Chronic skin diseases such as psoriasis (psoriasis) and nodular lichen (Lichen planus) are accompanied by severe itching. Also a parasitic skin disease (for example the scabies) leads to very itchy skin.
Other causes of itchy rashes are fungal infections of all kinds, chronic inflammatory diseases and viral infections.
The therapy here is very different, as the causes are diverse and the course of the disease can often be atypical.
Good skin care is recommended for prophylaxis. It should be noted in which situation the rash first appeared; this can facilitate diagnosis.
Itching and red spots
Red blotchy skin lesions are also known as Macules designated. By definition, they are not above the skin level. Colloquially, however, red skin spots are often also skin changes that are slightly raised above the skin level. This can be wheals, for example, which are often the expression of an allergic reaction.
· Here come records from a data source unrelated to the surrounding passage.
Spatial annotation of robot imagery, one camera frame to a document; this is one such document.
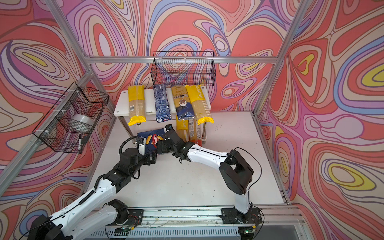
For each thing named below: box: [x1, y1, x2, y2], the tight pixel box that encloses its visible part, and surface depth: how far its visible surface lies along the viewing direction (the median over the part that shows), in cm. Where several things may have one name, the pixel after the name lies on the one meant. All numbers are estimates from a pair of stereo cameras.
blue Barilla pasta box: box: [137, 128, 165, 155], surface depth 87 cm
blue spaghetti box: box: [153, 84, 172, 123], surface depth 73 cm
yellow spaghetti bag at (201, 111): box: [185, 84, 214, 126], surface depth 74 cm
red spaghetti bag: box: [188, 118, 203, 147], surface depth 98 cm
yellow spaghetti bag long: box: [128, 85, 147, 127], surface depth 74 cm
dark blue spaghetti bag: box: [171, 85, 195, 120], surface depth 76 cm
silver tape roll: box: [71, 114, 94, 126], surface depth 75 cm
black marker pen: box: [77, 134, 82, 153], surface depth 73 cm
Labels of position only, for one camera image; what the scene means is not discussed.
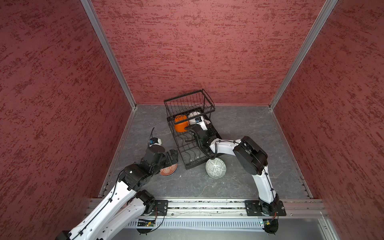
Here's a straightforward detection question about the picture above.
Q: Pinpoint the orange patterned bowl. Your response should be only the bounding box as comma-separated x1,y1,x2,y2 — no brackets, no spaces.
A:
160,164,178,176

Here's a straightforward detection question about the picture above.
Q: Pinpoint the green white patterned bowl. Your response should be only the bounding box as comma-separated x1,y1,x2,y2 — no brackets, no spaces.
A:
205,158,227,179

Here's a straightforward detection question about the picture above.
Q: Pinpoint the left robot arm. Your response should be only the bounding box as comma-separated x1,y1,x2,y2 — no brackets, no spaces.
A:
56,144,179,240

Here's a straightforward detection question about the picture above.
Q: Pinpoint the left controller board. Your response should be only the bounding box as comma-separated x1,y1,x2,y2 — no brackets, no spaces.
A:
136,219,157,235

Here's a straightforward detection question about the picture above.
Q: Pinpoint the controller board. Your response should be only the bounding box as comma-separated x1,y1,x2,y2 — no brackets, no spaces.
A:
136,219,157,235
263,219,279,235

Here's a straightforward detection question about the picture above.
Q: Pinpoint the right controller board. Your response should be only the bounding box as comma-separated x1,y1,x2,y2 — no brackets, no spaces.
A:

The causes of red spots can be very diverse. A very common cause accompanied by itching and a burning sensation are allergic reactions. Typical allergens are, for example, food, fragrances, plant components, animal hair and many more. In stressful situations, some people get red spots, especially on the cleavage and neck, which are accompanied by a kind of burning and itchy feeling. The sensation of itching and burning is sometimes very different from one individual to the next, so that many people find it difficult to differentiate between burning and itching. A rash that initially appears as blotchy and reddish is herpes zoster - also known as shingles. Typically, the skin is affected in segments, especially on the chest and back, and burns heavily. Itching is rare, but it can also occur. Over the course of time, the red spots change and turn into bubbles. Accompanying symptoms such as fever and general fatigue are typical. Another cause of an itchy and burning rash with red spots is a fungal infection of the skin. Typically, the red spots are lighter in the center than on the outside and flake off as they progress.
Read more: Skin is itchy and red spots
On which part of the body does the skin itch occur?
Itching of the anus
Itching of the anus is not only uncomfortable for most people, but also extremely embarrassing. A very common infection is usually hidden behind it: Oxyuriasis (Enterobiosis). This worm infection caused by the pinworm is the most common worm disease in Europe. About 50% of people worldwide will get oxyuriasis at least once in their life. Strong itching of the anus at night, which can also be accompanied by a burning sensation, is typical. Abdominal pain can also occur. The disease is to be regarded as harmless and can be brought under control with medication that kill the worms and hygiene measures. However, the risk of infection is particularly high within a shared apartment or family, since the worm is transmitted through smear infections. Another quite common cause of anus itching and burning is hemorrhoidal disease. It is also very often accompanied by light bleeding, which is mainly caused by mechanical stress - toilet paper or tight underwear. Slimy discharge and oozing are also very common. Contrary to popular belief, hemorrhoids tend to hurt less often. In the advanced stage, a foreign body sensation may occur. Other causes of burning and itching in the anus can be underlying diseases such as neurodermatitis, diabetes mellitus or a fungal infection.
Read more on the topic:
- Anus itch
- itching at night
Skin itches everywhere and all the time
Itchy skin can be very uncomfortable, especially if the itchiness extends over the entire skin and lasts for a long time.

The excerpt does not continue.